In most climates, at least one season of the year is not particularly suitable for growing food. And in order to have a well stocked table all through the year, someone somewhere must be growing during the proper season, harvesting when it's ripe, and preserving or storing it for use during the rest of the year.
Our forefathers were well acquainted with food preservation…their very lives depended on it. But over the last few generations, their wealth of knowledge and experience has been mostly lost as their grandchildren rely entirely on "the system" for life's most basic necessities. Pantries and root cellars have turned into supermarkets and restaurants. Glass jars and ceramic crocks have disappeared and emerged as plastic bags and cardboard boxes.
Fortunately, "putting up" the harvest is neither difficult nor unpleasant. Those who practice this lost art are rewarded with rich dividends as their family enjoys the highest quality of provisions and the security of food independence.
This thorough yet concise set visually demonstrates the various ways to preserve your food for use during the winter.
You'll learn all about canning with an actual demonstration of both water bath and pressure canning. It's not scary and in fact, it can actually be fun if you know what you're doing.
You'll learn how to properly dehydrate food and preserve the maximum nutrient content. And while you'll get to see different electric dehydrators in action, we'll also tell you about a cheap solar dehydrator that we made.
Some foods just work better frozen, and we'll walk you through the process of doing it properly. We'll also go through how to prepare food for being frozen.
Vacuum sealing is a great way to extend the useful life of your refrigerated, frozen and non-perishable food items. But there are some important cautions to be aware of. You'll learn all about it and will even find out a trick I discovered where I can get the equipment needed to vacuum seal jars for only $30.

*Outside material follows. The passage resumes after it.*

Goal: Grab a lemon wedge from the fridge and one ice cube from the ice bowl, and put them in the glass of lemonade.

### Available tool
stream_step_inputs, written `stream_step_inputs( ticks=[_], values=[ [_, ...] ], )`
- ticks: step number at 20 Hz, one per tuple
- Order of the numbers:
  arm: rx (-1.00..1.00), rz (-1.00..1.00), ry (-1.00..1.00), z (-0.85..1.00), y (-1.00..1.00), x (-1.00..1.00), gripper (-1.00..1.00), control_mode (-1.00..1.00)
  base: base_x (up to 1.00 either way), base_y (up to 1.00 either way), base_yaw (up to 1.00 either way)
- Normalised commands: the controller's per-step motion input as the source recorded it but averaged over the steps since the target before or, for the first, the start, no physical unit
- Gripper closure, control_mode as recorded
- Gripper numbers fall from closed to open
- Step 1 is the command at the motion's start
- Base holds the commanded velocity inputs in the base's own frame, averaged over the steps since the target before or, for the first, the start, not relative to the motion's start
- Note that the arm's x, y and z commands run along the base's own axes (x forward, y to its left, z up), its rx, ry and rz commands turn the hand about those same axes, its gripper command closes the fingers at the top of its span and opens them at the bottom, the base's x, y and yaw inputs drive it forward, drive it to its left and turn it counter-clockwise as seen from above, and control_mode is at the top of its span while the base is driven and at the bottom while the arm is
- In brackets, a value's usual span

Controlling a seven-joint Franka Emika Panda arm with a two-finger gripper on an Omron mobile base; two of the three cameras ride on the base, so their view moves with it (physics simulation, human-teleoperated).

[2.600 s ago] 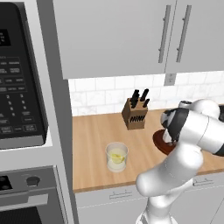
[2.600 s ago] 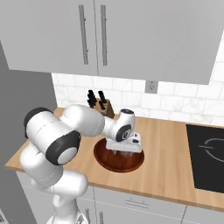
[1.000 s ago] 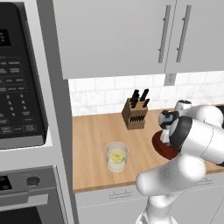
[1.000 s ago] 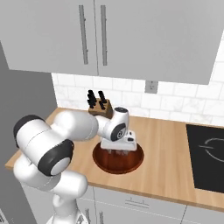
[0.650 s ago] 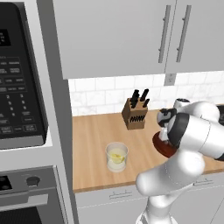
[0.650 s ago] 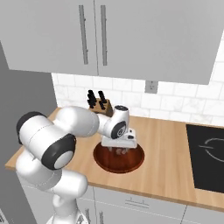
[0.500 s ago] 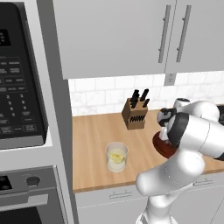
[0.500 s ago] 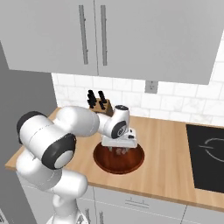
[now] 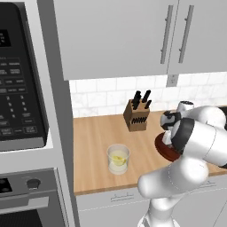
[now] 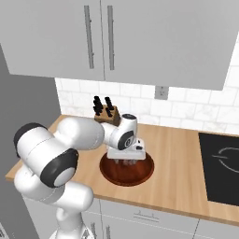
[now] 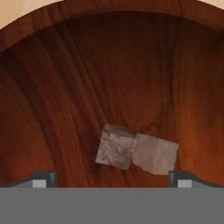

Culturing is one of the oldest forms of food preservation known to man and has been largely forgotten--you'll learn how simple and effective it is with real life demos of making sauerkraut, cultured vegetables, and yogurt.
Grains like wheat can store very well for many many years if stored properly, but if you don't follow the right techniques that we show you, I've seen wheat be unfit for use in a year or less. We'll show you how to avoid that.
Root cellars are nature's refrigerator and can actually keep food in good condition for longer than a refrigerator if properly set up. You'll learn the important factors you need to know about and will get a tour of several working root cellars for ideas of how others have done it.
Some produce like garlic and onions needs to be cured properly in order to be usable and last for months. It's very simple and we'll show you how it's done.
Finally, have you ever wanted to learn how to make really delicious bread and never could get it to turn out right? We've got you covered. While bread making is not not a food preservation skill, it is a food related skill that many folks would like to learn, and after many requests, we are including it in this awesome set.
In addition to all that, you'll learn how to plan your food needs out and actually come up with a fairly accurate estimate of what food and how much food your family actually uses and needs. The method we teach in these videos will make sure the food you store never gets too old and that you don't end up with a bunch of disgusting food stashed in your basement waiting until it goes bad. This is for a working pantry in a homestead that is perpetually prepared, not a doomsday bunker.